▸ HOW TO COMPLETE THIS TASK: From the top of the entries below through the line containing "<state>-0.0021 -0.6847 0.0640", return every line exactly as written, please, and stop there.

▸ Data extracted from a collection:
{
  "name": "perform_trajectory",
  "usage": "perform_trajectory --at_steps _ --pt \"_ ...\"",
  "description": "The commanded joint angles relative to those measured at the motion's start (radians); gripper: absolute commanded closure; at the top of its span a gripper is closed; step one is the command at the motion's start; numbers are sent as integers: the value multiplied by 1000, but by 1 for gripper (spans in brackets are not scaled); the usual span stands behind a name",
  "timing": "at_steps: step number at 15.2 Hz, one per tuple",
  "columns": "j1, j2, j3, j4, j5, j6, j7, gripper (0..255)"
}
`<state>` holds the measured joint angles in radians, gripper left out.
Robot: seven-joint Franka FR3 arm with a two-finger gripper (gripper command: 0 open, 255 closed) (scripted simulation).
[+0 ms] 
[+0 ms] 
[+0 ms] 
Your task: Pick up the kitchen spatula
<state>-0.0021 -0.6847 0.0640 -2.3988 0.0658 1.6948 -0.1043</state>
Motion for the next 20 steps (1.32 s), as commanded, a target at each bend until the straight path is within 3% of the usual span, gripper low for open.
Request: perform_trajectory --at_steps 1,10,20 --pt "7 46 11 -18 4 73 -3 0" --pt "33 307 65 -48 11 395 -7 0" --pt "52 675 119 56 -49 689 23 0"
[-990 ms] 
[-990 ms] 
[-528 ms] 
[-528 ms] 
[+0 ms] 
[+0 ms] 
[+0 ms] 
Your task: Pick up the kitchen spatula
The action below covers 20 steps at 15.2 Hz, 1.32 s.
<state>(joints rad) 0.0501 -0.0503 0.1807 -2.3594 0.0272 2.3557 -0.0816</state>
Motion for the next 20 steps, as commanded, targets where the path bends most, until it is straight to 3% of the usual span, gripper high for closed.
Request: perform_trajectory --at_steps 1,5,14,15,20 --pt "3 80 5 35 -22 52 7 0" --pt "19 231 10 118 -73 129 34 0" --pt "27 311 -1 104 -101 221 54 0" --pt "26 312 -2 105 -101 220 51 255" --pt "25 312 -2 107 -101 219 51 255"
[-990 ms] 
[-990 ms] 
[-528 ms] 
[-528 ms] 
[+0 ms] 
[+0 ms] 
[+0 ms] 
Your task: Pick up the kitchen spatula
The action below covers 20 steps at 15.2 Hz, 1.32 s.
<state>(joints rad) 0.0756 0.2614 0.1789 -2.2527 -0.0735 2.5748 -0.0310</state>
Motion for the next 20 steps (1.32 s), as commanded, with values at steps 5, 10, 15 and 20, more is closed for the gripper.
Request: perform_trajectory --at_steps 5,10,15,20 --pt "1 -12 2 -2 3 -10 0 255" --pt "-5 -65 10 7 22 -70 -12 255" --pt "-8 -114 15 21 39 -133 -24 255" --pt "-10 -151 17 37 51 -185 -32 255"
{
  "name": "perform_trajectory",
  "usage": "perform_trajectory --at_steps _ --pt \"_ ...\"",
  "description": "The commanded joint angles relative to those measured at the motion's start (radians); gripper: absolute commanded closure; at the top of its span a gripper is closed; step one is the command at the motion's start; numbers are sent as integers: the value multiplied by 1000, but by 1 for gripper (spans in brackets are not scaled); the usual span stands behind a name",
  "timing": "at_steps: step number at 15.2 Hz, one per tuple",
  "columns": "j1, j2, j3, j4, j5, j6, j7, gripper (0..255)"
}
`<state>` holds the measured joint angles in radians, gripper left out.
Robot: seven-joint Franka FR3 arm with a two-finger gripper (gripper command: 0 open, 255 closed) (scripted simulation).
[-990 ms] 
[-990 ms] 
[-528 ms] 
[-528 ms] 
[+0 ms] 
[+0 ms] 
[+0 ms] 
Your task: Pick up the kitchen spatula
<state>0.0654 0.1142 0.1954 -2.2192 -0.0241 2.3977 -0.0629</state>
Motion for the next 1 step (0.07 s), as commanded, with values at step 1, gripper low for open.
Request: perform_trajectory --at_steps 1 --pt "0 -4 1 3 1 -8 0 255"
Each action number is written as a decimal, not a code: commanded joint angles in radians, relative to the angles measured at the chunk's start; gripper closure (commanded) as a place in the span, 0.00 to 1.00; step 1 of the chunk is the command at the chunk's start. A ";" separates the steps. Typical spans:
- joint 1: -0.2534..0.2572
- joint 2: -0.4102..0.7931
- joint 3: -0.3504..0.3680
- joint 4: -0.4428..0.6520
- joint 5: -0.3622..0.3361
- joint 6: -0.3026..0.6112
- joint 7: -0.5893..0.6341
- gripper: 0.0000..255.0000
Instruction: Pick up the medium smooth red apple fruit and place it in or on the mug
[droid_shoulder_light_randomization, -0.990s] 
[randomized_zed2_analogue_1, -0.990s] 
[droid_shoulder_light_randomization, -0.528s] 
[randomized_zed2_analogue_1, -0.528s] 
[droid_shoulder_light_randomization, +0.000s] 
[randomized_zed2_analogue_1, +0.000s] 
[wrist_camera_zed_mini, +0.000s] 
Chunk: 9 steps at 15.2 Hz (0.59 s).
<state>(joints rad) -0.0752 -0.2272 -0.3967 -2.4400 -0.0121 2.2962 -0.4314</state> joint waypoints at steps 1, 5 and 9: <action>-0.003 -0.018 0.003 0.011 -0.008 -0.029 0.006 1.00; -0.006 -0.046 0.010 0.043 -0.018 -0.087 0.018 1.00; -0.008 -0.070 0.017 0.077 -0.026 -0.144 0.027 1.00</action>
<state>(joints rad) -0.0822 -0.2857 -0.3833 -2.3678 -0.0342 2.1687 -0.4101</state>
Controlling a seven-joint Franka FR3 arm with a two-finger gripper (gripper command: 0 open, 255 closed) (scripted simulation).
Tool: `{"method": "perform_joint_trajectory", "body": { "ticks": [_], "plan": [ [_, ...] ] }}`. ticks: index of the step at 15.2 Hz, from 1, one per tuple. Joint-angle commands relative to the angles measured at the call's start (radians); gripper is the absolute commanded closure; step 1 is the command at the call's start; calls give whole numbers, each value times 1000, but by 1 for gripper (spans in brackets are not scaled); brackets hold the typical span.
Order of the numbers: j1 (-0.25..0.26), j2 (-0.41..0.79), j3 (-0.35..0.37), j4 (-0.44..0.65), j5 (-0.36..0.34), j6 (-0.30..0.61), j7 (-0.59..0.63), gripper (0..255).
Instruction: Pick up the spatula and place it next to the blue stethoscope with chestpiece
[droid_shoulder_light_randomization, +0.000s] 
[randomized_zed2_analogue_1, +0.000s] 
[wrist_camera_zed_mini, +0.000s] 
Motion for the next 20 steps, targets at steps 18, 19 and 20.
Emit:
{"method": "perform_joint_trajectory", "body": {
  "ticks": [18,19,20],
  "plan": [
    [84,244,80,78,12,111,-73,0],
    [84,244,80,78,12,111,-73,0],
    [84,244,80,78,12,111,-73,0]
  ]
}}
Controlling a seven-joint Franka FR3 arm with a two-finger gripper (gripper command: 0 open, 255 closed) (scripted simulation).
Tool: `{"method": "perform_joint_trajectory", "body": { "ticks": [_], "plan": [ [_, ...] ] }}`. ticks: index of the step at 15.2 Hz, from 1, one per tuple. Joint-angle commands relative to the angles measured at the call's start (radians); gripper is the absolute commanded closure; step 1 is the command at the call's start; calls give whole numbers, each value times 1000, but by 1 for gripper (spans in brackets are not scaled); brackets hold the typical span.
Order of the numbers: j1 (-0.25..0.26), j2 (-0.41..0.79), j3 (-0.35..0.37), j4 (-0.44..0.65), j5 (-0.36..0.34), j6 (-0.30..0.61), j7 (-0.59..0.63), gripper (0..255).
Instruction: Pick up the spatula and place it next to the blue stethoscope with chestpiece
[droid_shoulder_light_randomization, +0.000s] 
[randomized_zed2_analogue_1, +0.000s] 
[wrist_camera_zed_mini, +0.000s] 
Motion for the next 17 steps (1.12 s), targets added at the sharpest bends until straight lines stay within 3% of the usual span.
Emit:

▸ RESPONSE BELOW:
{
  "name": "perform_trajectory",
  "usage": "perform_trajectory --at_steps _ --pt \"_ ...\"",
  "description": "The commanded joint angles relative to those measured at the motion's start (radians); gripper: absolute commanded closure; at the top of its span a gripper is closed; step one is the command at the motion's start; numbers are sent as integers: the value multiplied by 1000, but by 1 for gripper (spans in brackets are not scaled); the usual span stands behind a name",
  "timing": "at_steps: step number at 15.2 Hz, one per tuple",
  "columns": "j1, j2, j3, j4, j5, j6, j7, gripper (0..255)"
}
`<state>` holds the measured joint angles in radians, gripper left out.
Robot: seven-joint Franka FR3 arm with a two-finger gripper (gripper command: 0 open, 255 closed) (scripted simulation).
[+0 ms] 
[+0 ms] 
[+0 ms] 
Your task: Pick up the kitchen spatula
<state>-0.0021 -0.6847 0.0640 -2.3988 0.0658 1.6948 -0.1043</state>

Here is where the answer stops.